Faneuil Hall, located near the waterfront and today's Government Center, in Boston, Massachusetts, has been a marketplace and a meeting hall since 1743. It was the site of several speeches by Samuel Adams, James Otis, and others encouraging independence from Great Britain. Now it is part of Boston National Historical Park and a well-known stop on the Freedom Trail. It is sometimes referred to as "the Cradle of Liberty". In 2008, Faneuil Hall was rated number 4 in America's 25 Most Visited Tourist Sites by Forbes Traveler.

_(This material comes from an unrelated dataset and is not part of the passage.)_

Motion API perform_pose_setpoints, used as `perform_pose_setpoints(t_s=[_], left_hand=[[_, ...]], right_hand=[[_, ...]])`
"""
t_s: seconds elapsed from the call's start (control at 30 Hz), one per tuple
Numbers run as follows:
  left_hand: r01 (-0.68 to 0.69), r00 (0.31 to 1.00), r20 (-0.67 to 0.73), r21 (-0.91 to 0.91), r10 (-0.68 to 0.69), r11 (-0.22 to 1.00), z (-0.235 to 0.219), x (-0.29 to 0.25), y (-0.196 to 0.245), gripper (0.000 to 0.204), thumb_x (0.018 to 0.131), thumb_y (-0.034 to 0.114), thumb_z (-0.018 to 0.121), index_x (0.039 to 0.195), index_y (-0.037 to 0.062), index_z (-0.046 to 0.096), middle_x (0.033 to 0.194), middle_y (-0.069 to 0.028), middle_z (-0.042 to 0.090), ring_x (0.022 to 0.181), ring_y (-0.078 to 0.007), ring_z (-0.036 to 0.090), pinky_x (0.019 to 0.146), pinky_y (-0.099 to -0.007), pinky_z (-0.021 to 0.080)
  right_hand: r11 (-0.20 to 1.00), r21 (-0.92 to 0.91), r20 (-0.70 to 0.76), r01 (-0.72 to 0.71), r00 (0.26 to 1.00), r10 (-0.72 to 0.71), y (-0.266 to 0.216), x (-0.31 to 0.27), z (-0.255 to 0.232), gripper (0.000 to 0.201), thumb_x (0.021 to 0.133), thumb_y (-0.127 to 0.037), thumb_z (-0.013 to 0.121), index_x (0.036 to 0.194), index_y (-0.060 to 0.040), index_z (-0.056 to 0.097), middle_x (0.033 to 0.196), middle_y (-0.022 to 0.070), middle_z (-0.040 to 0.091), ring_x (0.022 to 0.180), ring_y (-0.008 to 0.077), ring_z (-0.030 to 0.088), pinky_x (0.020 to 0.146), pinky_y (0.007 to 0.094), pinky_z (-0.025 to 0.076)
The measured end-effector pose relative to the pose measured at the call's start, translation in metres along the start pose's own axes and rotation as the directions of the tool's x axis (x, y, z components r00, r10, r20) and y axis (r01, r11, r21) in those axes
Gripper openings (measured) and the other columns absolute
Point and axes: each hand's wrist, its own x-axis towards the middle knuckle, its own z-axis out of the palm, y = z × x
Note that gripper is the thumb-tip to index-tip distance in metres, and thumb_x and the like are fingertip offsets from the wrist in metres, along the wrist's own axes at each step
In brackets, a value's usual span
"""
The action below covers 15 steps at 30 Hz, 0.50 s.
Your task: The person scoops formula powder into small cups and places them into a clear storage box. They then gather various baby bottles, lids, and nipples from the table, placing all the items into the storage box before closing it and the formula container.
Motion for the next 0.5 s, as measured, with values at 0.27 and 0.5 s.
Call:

After the project of erecting a public market house in Boston had been discussed for some years, merchant Peter Faneuil offered, at a public meeting in 1740, to build a suitable edifice at his own cost as a gift to the town. There was a strong opposition to market houses, and although a vote of thanks was passed unanimously, his offer was accepted by a majority of only seven. Funded in part by profits from slave trading, the building was begun in Dock Square in September of the same year. It was built by artist John Smibert in 1740–1742 in the style of an English country market, with an open ground floor serving as the market house, and an assembly room above. According to Sean Hennessey, a National Park Service spokesman, some of Boston's early slave auctions took place near Faneuil Hall. In 1761 the hall was destroyed by fire, nothing but the brick walls remaining. It was rebuilt by the town in 1762. In 1775, during the British occupation of Boston, it was used for a theatre.
法尼尔厅 (Faneuil Hall)是美国波士顿的一座历史建筑，靠近海滨和今天的政府中心。自从1742年，法尼尔厅就是一个市场和会议厅。塞缪尔·亚当斯等人曾在此发表演讲，宣传脱离英国独立。这座建筑现在是 波士顿 国家历史公园的一部分，也是自由之路的一站。它有时被称为“自由的摇篮”。